Are You Abandoning Your Self?

Are You Abandoning Yourself?

As soon as we are born, life comes at us.

We all need attachment, to survive, and if your parents or caregivers didn’t meet your emotional needs fully, you were abused, abandoned, or neglected, you will feel unworthy and unlovable deep down. You will learn behaviours to cope and to keep yourself as safe as possible. This is where self-abandonment takes place.

Children depend on adults to meet their emotional and physical needs. But when you live in an unpredictable, chaotic, or abusive family, you learn to hide your true self.

If you were brought up in a home without strong boundaries, or where the emotions of a dysregulated member of the family takes precedent, we are made to feel guilty or selfish for having our own needs or desires.

If you didn’t have caregivers who asked how you were feeling, and helped you make sense of your own emotions, or you weren’t taught how healthy ways of coping or how to regulate your emotions, you will learn that to earn love and approval, and to stay ‘attached’ means to betray your own self.

Self-abandonment is a learned behaviour, It’s how you tried to cope with unhealthy or dysfunctional family dynamics. . You morph into whatever role will keep the peace and help you avoid ridicule, put-downs, or  physical and emotional pain. You learn to suppress your feelings and needs, and you adapt as your worth depends on traits your caregivers like about us, repressing traits they don’t.  You literally aren’t yourself.

This false self is the self we show the world.

As adults, we tend to repeat these types of patterns from childhood because they’re familiar; we repeatedly choose partners and friends who mistreat, take advantage of, or dont support us. And we do the same to ourselves. We don’t know how to be there for ourselves because no one was truly there for us as children. We subconsciously continue to make choices based on others approval.

This self-destructive pattern ultimately causes deep resentment. It can contribute to anxiety, depression, low self-esteem, and unfulfilling relationships. Abandoning yourself may have been a necessity to keep yourself safe during childhood, but it isn’t serving you anymore.

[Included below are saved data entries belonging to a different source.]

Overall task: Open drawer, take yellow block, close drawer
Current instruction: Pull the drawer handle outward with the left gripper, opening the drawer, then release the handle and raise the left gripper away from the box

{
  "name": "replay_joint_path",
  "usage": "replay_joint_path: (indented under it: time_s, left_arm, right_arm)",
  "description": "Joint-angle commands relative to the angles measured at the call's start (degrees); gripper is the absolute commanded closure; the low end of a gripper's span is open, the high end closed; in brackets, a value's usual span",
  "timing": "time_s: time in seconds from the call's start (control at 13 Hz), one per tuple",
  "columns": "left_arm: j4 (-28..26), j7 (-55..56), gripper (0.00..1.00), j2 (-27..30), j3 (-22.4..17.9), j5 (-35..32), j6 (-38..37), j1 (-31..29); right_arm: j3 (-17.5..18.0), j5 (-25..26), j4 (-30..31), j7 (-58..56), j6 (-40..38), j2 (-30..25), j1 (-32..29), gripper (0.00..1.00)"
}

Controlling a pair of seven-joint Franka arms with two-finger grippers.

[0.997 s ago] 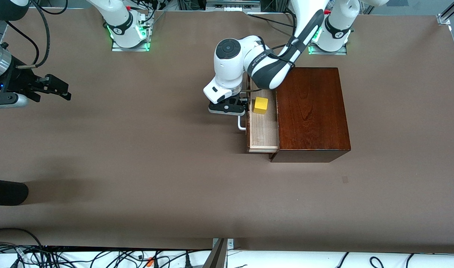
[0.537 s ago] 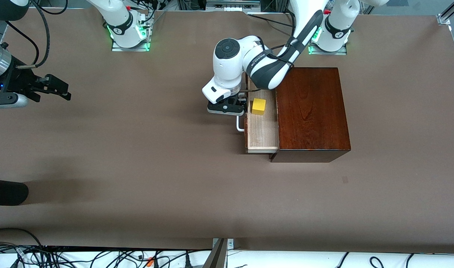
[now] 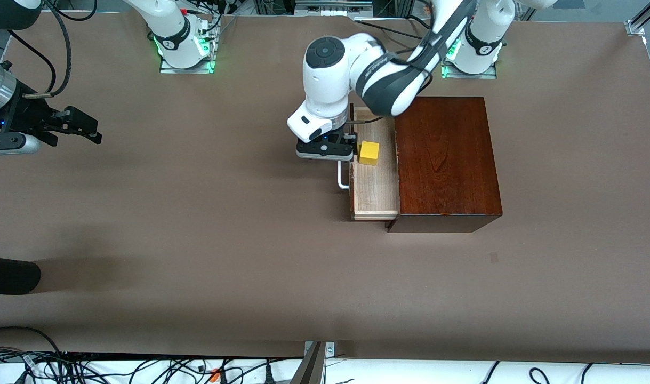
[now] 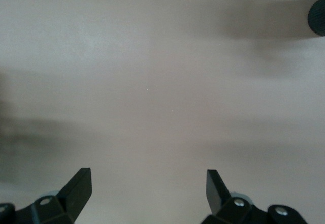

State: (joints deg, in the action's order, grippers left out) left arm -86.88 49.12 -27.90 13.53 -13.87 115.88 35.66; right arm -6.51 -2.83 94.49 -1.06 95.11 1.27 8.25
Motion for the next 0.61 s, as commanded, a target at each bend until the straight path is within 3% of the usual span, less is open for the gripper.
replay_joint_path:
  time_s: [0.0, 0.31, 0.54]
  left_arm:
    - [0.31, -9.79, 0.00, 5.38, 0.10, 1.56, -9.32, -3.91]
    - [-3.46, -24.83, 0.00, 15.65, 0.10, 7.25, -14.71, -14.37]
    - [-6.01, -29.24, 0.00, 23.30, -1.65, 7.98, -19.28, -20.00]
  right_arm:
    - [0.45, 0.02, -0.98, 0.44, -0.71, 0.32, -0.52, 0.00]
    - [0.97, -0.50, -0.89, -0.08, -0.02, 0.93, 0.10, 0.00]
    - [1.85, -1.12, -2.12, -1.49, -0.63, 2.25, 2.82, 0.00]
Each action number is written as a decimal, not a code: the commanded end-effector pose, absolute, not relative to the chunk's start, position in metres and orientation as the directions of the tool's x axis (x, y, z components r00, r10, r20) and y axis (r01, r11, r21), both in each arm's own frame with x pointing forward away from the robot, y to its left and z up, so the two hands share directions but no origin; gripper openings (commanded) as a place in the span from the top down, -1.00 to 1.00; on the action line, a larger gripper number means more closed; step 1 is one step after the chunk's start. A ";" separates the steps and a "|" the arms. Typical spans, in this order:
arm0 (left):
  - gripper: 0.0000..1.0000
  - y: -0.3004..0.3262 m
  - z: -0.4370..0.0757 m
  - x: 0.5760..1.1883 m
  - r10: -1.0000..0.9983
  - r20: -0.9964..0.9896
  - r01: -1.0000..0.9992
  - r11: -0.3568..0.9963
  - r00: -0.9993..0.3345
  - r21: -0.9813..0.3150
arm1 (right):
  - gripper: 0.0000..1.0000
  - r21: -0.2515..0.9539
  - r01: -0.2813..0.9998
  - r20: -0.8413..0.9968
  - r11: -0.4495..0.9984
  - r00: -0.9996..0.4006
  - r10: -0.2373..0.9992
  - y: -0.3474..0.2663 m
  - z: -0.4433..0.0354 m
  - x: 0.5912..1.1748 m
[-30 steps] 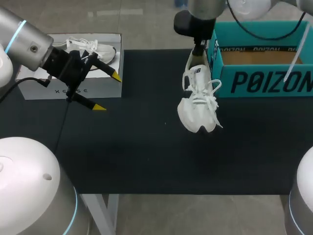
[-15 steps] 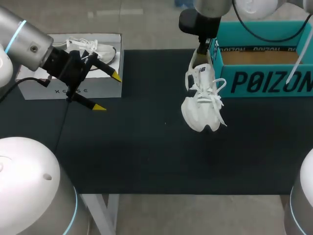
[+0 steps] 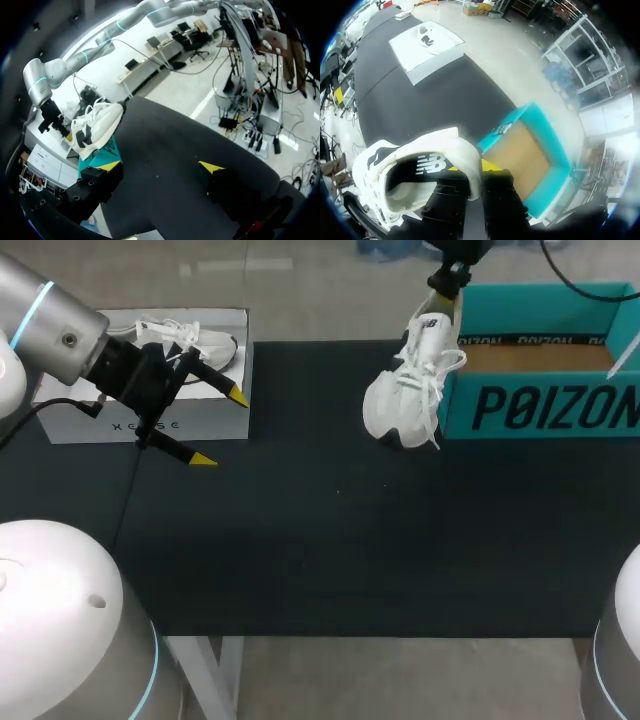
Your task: Take the shoe out of the shoebox, open the shoe tongue, remove and reinsert the insole, then place the shoe into the shoebox
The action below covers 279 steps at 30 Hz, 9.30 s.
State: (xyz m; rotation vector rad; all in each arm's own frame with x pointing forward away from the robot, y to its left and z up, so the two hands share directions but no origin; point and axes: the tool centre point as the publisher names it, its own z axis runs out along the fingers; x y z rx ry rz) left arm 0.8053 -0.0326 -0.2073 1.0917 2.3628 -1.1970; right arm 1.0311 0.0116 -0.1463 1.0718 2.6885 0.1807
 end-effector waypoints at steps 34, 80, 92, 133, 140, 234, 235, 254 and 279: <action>-1.00 -0.032 -0.207 0.805 0.505 -0.536 0.731 0.374 -0.676 -0.570 | 1.00 0.354 0.929 -0.182 0.106 -0.042 0.982 -0.131 -0.153 1.075; -1.00 -0.032 -0.207 0.805 0.505 -0.536 0.731 0.374 -0.676 -0.570 | 1.00 0.285 0.847 -0.138 -0.448 0.499 0.856 -0.306 -0.223 1.118; -1.00 -0.032 -0.207 0.805 0.505 -0.536 0.731 0.374 -0.676 -0.570 | 1.00 0.213 0.873 -0.199 -0.439 0.479 0.855 -0.311 -0.276 1.112; -1.00 -0.032 -0.207 0.805 0.505 -0.536 0.731 0.374 -0.676 -0.570 | 1.00 0.176 0.903 -0.239 -0.393 0.426 0.873 -0.311 -0.339 1.079; -1.00 -0.032 -0.207 0.805 0.505 -0.536 0.731 0.374 -0.676 -0.570 | 1.00 0.152 0.908 -0.243 -0.391 0.417 0.876 -0.310 -0.351 1.077; -1.00 0.220 -0.192 0.919 0.996 -0.081 0.999 -0.039 0.036 -0.032 | -1.00 0.281 0.914 -0.119 -0.294 0.337 0.934 -0.242 -0.218 1.028; -1.00 0.223 -0.196 0.923 0.997 -0.063 0.999 -0.033 0.033 -0.008 | -1.00 0.281 0.914 -0.119 -0.294 0.337 0.934 -0.242 -0.218 1.028; -1.00 0.244 -0.227 0.949 0.999 0.037 0.986 -0.037 0.031 0.162 | -1.00 0.281 0.914 -0.119 -0.294 0.337 0.934 -0.242 -0.218 1.028; -1.00 0.321 -0.225 1.050 0.996 0.083 0.979 -0.050 0.034 0.199 | -1.00 0.281 0.914 -0.119 -0.294 0.337 0.934 -0.242 -0.218 1.028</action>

I had had a lifetime of codependent behaviours, toxic friendships and abusive relationships, before I finally hit rock bottom and started working on myself. Creating strong boundaries, learning empathy and compassion for myself, and building up my self-worth so I no longer needed validation from others.

Reparenting my inner child, forgiving my past self, taking accountability, and healing, eventually starting the exciting journey of actually finding out who I really was. My real true authentic self.

Curiosity instead of judgement. Compassion instead of shame.

Journalling, yoga, meditation, and therapy can help you to learn new coping skills, expand your window of tolerance, and stop maladaptive behaviours such as people-pleasing, substance abuse, and addictions.